**Task to carry out:** Pictures aside, the output must consist of the lines from the one containing "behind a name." through the end of the data, reproduced exactly.

**Supplied information:**

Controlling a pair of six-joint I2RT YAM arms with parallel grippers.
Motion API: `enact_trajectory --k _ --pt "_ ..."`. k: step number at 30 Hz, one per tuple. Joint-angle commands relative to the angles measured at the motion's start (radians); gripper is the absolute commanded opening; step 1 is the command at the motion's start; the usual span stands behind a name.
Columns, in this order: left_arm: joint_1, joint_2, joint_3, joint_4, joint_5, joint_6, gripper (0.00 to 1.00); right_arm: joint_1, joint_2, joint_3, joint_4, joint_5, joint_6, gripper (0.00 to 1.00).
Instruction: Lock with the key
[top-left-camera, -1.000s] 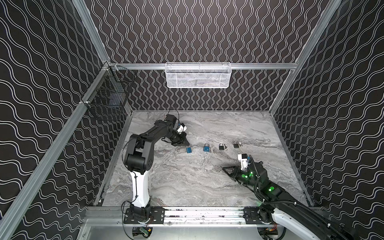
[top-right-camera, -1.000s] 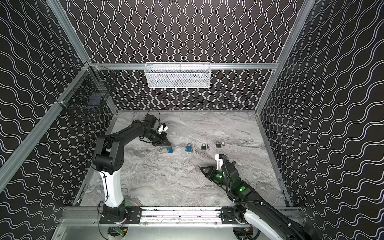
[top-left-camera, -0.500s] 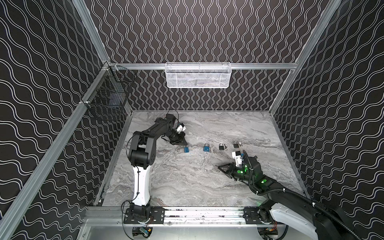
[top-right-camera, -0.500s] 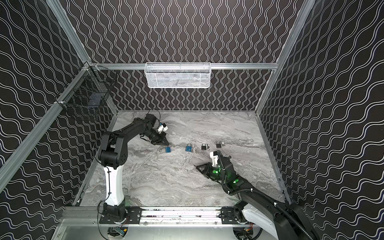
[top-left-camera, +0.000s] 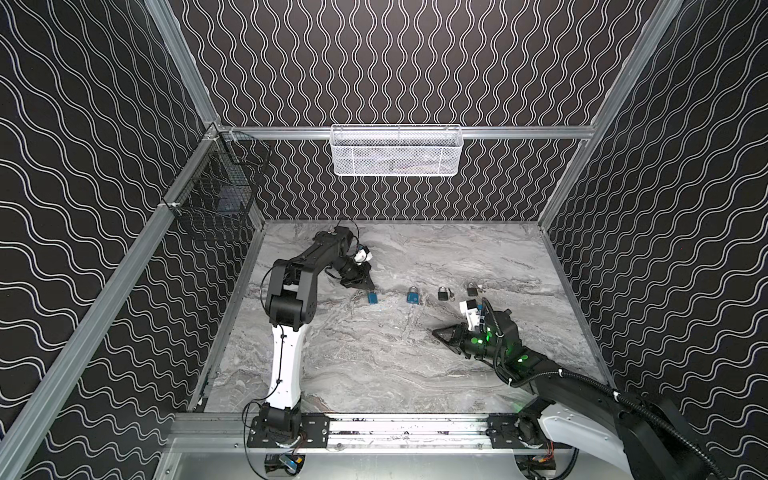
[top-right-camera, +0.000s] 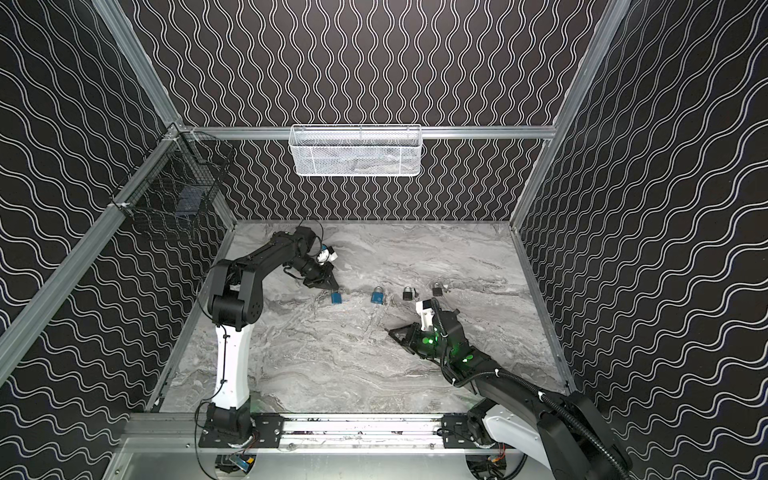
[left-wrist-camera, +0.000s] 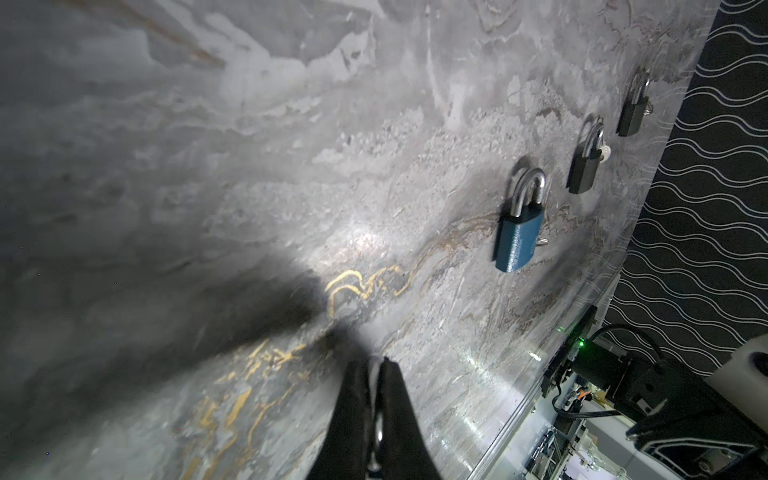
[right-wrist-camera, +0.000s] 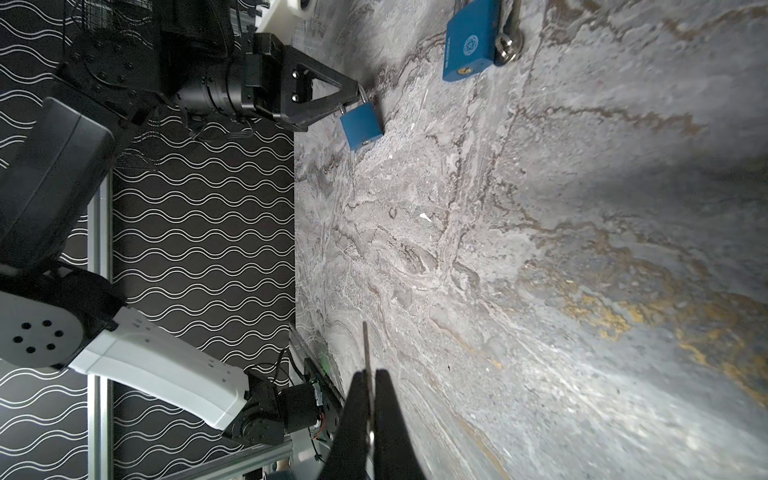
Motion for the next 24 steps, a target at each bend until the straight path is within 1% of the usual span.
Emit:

**Solution for this task:**
Motion API: `enact_trajectory --k _ --pt "_ ..."`. k: step number at 30 Hz, one per tuple. Joint-angle commands relative to the angles measured at the motion's start (radians); gripper is the absolute commanded opening; step 1 is the command at the motion's start; the usual span stands behind a name.
Columns, in this order: left_arm: joint_1, joint_2, joint_3, joint_4, joint_5, joint_6, gripper (0.00 to 1.00); right_arm: joint_1, joint_2, joint_3, joint_4, joint_5, joint_6, gripper (0.00 to 1.00).
Instruction: Lock with the key
[top-left-camera, -1.000s] 
[top-right-camera, -1.000s] 
[top-left-camera, -0.500s] 
[top-right-camera, -0.500s] 
[top-left-camera, +0.000s] 
[top-right-camera, +0.000s] 
[left-wrist-camera, +0.000s] 
[right-wrist-camera, +0.000s] 
Motion for the next 24 steps, a target at each bend until the straight path is within 1% of the usual span.
Emit:

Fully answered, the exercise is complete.